»Hab ich auch schon gemerkt,« stimmte der Falkonier ihm zu. »Und wißt ihr, was ich glaube? – sie gönnen uns die schöne, große Burg nicht; manch Einer von ihnen hauste gern selber hier oben als hochmögender Herr und Landvogt im Wasigen.«
»Damit könntest Du Recht haben, Marx!« lachte Isinger. »Dieser und Jener mag auf das Lehen gehofft haben, denn keine von allen ihren Burgen ist so groß und stark wie diese außer Girbaden vielleicht, das den Müllenheim gehört. Aber unser Herr hat beim Kaiser einen Stein im Brett, denn er hat dem Haus Österreich gute Dienste geleistet, und Bischof Albrecht von Straßburg, Pfalzgraf bei Rhein und Herzog in Bayern, hat als sein Fürsprecher beim Habsburger eine gewichtige Stimme.«
»Wer waren denn die Letzten, die so hochnäsig vorübergingen?« fragte Herni. »Der Eine, der Gedrungene, Breitschultrige, sah Dich ganz übermeßlich an, Ottfried!«
»Ja, der kennt mich, und ich kenne ihn auch,« erwiederte der Stallmeister mit besonderem Nachdruck. »Es war Herr Burkhard von Rathsamhausen mit seiner Sippe, die auf den beiden Ottrotter Schlössern sitzen.«
»Aha!« machte Herni, »darum der böse Blick.
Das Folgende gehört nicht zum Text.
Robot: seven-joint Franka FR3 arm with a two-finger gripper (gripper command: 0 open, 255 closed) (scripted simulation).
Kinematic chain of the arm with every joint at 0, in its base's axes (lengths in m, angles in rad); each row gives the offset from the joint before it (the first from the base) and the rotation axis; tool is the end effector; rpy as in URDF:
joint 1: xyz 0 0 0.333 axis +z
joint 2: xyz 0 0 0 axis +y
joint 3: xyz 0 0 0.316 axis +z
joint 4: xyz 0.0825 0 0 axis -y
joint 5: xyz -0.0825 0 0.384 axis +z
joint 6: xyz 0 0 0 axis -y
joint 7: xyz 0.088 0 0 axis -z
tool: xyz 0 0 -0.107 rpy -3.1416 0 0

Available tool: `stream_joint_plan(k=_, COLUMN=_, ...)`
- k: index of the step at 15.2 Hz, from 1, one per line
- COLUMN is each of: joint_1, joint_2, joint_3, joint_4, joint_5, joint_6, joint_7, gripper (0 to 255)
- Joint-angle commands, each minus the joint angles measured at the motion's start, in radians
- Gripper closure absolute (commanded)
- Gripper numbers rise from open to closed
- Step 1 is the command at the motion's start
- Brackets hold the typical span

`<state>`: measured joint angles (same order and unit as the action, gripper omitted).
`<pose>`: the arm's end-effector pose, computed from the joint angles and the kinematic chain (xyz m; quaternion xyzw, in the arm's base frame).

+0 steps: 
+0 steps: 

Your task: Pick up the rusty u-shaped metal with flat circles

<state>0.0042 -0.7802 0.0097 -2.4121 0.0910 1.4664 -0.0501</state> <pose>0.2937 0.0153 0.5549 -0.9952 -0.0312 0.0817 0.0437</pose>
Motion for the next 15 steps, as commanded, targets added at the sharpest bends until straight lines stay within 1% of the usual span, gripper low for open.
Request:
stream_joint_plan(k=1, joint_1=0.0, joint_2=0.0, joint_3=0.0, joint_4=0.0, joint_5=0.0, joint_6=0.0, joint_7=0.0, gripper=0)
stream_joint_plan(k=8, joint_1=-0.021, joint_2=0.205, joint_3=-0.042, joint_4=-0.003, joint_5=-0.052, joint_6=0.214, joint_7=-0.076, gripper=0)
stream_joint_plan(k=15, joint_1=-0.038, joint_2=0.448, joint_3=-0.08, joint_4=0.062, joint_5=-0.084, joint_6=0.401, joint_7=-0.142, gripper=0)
Die haben auch einmal hier oben gesessen, vom Kaiser Wenzel mit der Burg belehnt. Es geht die Sage, ihrer sieben Rathsamhausen hätten sich einst, als sie hier die Herren waren, durch Handfeste unter einander gelobt und verpflichtet, daß kein Einziger etwas von seinem Besitz veräußern sollte ohne Willfahren aller Übrigen.«
»So? woher weißt Du denn das?«
»Hat mir unser Graf einmal auf einem Pirschgang erzählt.«
»Ja, dann wird es sie wohl wurmen, daß sie nicht wieder die Belehnten sind,« meinte Isinger, »denn die Rathsamhausen sind das stolzeste Geschlecht im ganzen Wasgau.«
»Stolz! Graf Oswald ist auch stolz, und das wahrhaftig nicht wenig,« sagte Marx.